Also, keep in mind that this service only translates plain text. Words embedded in graphics remain unchanged. And words that appear in Java applets or inside frames or inside databases do not get translated when you submit a URL for translation. And if you submit for translation a URL that is behind a firewall or on the other side of a password-protected registration page, AltaVista won't be able to fetch and translate the text. But you can cut-and-paste text from an applet or from a database query or from inside a frame or from a page on your company's intranet. In fact, you can cut-and-paste text from any source at all -- from newsgroups or forums or chat sessions or your email or your own personal files that reside on your personal computer. Or you can simply type in whatever text you like.


What can you do with this?

Here are a few suggestions:

o multi-lingual email correspondence -- Type your messages in the form at the AltaVista translation page. Then cut-and paste the translated text into the email you are sending. And when you receive messages in a language that you don't understand but that AltaVista can handle, cut-and-paste the email into that same form.

o newsgroup, forum, and chat participation -- Read and submit to newsgroups, forums, and even chat in foreign languages, once again by cutting-and-pasting text into the translation form. For convenience, you might want to keep the AltaVista translation page open in a separate Window.

o travel -- Check local-language Web pages from places where you intend to travel, learning about accommodations and entertainment and events.

o news -- Read local-language news stories on the Web, getting a foreign perspective on events, and perhaps greater detail than that offered by global news sources.

o games -- Play on-line strategy games (like Diplomacy), with participants all over the world, who do not have a common language, but who can use the translation capability at AltaVista to go beyond that barrier.
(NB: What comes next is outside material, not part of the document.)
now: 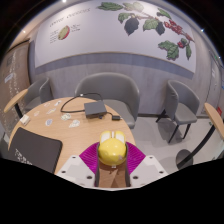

o research -- If you suspect that information that you need (for business, school, or whatever) is available in another language, enter your query words in the translation form; then cut-and-paste the translated text into the query box (adding English language command words, e.g., link: or host:, if needed). The translated words will have the appropriate accent marks, even if you are unable to generate those accents with your keyboard and software. In addition, you could limit your search to the target language using language tags.

o language study -- If you are reading a book in a foreign language, you might want to keep the AltaVista translation form on-line as you do so and type in unfamiliar words, as an alternative to looking them up in a dictionary. You might also benefit from experimenting with automatic translation back and forth to and from the language you are studying, probing to find the limitations, where human knowledge and experience is essential for understanding. Those are the aspects of language that you should focus your efforts on. Automatic translation will gradually transform language study, just as the ready availability of calculators transformed the study of mathematics.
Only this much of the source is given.